Stay in Care: Maintaining your health can't wait for COVID-19
Routine care can make a life-saving difference
- Heart disease is still the #1 killer of Americans, and it's not waiting in quarantine
- For patients with progressive illnesses such as cardiovascular disease, stroke and diabetes, it's more important than ever to maintain regular appointments, move forward with planned procedures and stay in care.
- For African Americans and Latinxs who are already disproportionately impacted by heart disease and COVID-19, this is even more important than ever
Seconds Count Survey Highlights
New research shows many Americans aren't maintaining their overall health through routine care due to fears of COVID-19
- About 40% of Americans do not feel safe going to a doctor's office during COVID-19
- More than 30% of Americans have not had a routine check-up with their doctor since the COVID-19 pandemic began
- More than half (51%) of people do not feel comfortable scheduling a medical procedure during the COVID-19 pandemic
- Only 25% of Black and African Americans and 29% of Latinxs would be comfortable scheduling a medical procedure
- Only 33.72% of Black and African Americans and 34.02% of Latinx respondents would be comfortable going to a hospital for an emergency while COVID-19 is still a risk, compared to 58.21% of the general population
- More people are afraid of contracting COVID-19 (58%) than having a heart attack or stroke (42%)
Doctor's offices and Hospitals Are Here to Care for You No Matter What
Doctor's offices are equipped to continue regular care appointments. Hospitals are ready to handle medical emergencies and have procedures in place to keep both patients and healthcare workers safe from COVID-19. Fear of contracting COVID-19 should not stop you from going to the doctor's office for a routine visit, or to the hospital ER.
- Doctor's offices and hospitals have processes and safety measures in place to keep you separate from COVID-19 patients, including:
- Checking temperatures
- Requiring masks
- Limiting number of visitors
- Practicing social distancing in waiting rooms
Cardiac Care During COVID-19: 5 Questions to Ask Your Doctor
Cardiovascular disease is not under self-isolation. Those who have chronic illnesses, particularly cardiovascular disease, should continue to regularly communicate with their physician including regular check-ups and ongoing monitoring of symptoms.
- What precautions are hospitals/doctor offices taking to prevent the spread of COVID-19?
- What are the best ways to prepare for my doctor appointment?
- How do I handle my regularly scheduled annual EKG appointment?
- Is telemedicine an option for some appointments?
- What other ongoing monitoring options are available to me?
When it Comes to Heart Attacks & Strokes: COVID-19 Fear Can Be Fatal
Cardiovascular disease does not stop for COVID-19. If you, or a loved one, experience symptoms of a heart attack or stroke, do not delay care. When it comes to saving your life, seconds still count.
- During a heart attack or stroke, every second ticking by impacts your chance of survival.
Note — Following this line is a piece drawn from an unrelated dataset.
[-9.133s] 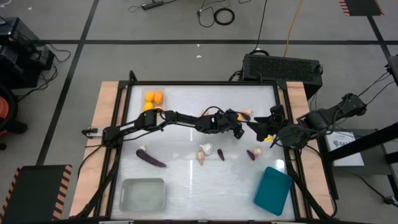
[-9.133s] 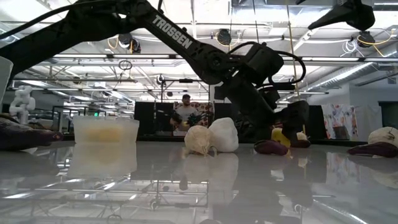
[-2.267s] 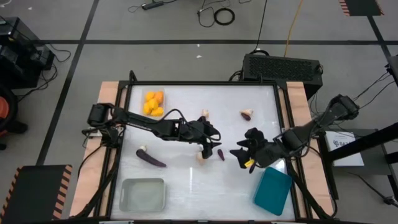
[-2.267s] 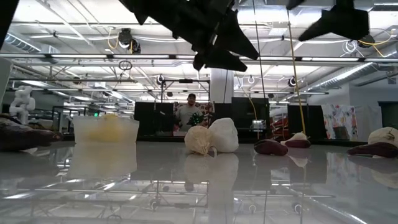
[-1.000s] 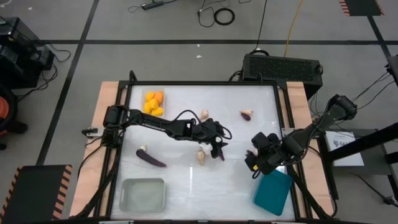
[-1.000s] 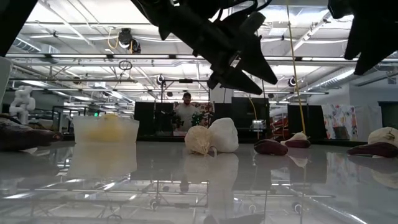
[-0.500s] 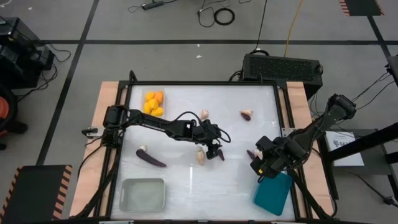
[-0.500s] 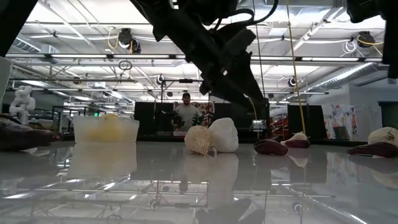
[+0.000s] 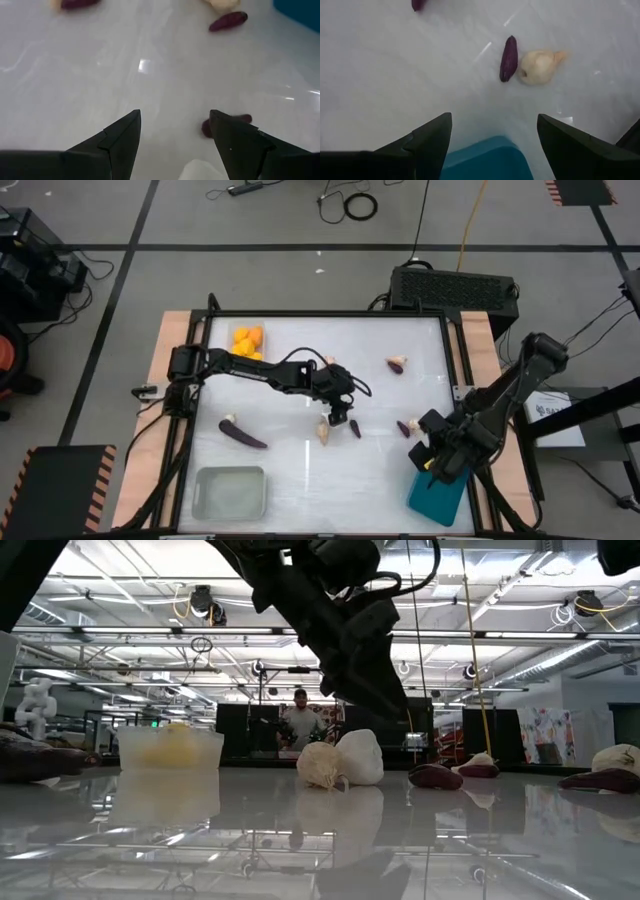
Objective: Sort produce into baskets
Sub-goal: Put the white garlic into the gray bin
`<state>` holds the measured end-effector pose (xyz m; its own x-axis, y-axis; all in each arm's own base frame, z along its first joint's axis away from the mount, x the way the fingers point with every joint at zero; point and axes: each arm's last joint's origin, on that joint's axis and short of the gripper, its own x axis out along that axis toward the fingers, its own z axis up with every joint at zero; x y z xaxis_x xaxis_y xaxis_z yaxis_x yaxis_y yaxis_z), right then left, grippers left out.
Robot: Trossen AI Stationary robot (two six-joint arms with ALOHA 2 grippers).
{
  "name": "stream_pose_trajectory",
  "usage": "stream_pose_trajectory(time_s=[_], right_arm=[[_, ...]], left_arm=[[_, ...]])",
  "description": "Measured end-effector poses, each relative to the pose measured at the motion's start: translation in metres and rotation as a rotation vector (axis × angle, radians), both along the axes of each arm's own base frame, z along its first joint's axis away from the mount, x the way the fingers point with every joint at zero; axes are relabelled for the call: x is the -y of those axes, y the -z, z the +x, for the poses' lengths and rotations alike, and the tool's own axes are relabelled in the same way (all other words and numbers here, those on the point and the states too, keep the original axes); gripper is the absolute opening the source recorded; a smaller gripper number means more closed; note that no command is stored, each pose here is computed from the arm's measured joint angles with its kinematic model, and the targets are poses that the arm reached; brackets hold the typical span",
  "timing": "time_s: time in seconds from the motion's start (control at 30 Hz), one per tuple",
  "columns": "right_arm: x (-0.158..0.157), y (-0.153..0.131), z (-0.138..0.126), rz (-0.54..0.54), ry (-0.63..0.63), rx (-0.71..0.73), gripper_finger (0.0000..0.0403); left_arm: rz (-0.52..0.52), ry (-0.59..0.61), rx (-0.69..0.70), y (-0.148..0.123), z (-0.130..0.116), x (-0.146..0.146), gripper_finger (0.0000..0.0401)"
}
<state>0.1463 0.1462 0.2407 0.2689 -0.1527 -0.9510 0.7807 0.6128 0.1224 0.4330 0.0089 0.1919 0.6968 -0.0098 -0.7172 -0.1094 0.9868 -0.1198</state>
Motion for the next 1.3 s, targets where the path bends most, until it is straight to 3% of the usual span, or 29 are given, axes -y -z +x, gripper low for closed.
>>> stream_pose_trajectory(time_s=[0.23,0.63,1.03,1.3], right_arm=[[-0.010,0.013,0.005,-0.018,0.023,-0.027,0.0286],[-0.013,0.013,0.012,0.004,0.074,0.049,0.0286],[-0.005,0.013,0.018,-0.022,0.055,0.037,0.0286],[0.007,0.012,0.031,-0.033,0.015,0.033,0.0286]], left_arm=[[0.044,0.180,-0.053,-0.001,-0.007,0.004,0.0242],[-0.143,0.082,-0.119,-0.018,-0.016,0.015,0.0242],[-0.110,0.162,-0.146,-0.015,-0.019,0.023,0.0244],[-0.151,0.114,-0.164,-0.015,-0.019,0.020,0.0324]])
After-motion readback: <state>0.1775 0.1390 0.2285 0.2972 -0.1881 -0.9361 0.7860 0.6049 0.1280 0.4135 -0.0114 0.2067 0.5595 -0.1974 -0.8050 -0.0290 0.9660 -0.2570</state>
Delaying diagnosis and treatment means you’re at greater risk of complications – or even death.
- During a heart attack, just 90 minutes is the window of time to receive treatment for the best possible outcome (AHA)
- Arriving to the hospital early (within 6 hours) of ischemic stroke is key to a favorable outcome (AHA)
- Cardiovascular disease does not stop for COVID-19. While Americans should practice social distancing to avoid COVID-19, people need to know heart disease is still the #1 killer of Americans – and it’s not hiding in quarantine.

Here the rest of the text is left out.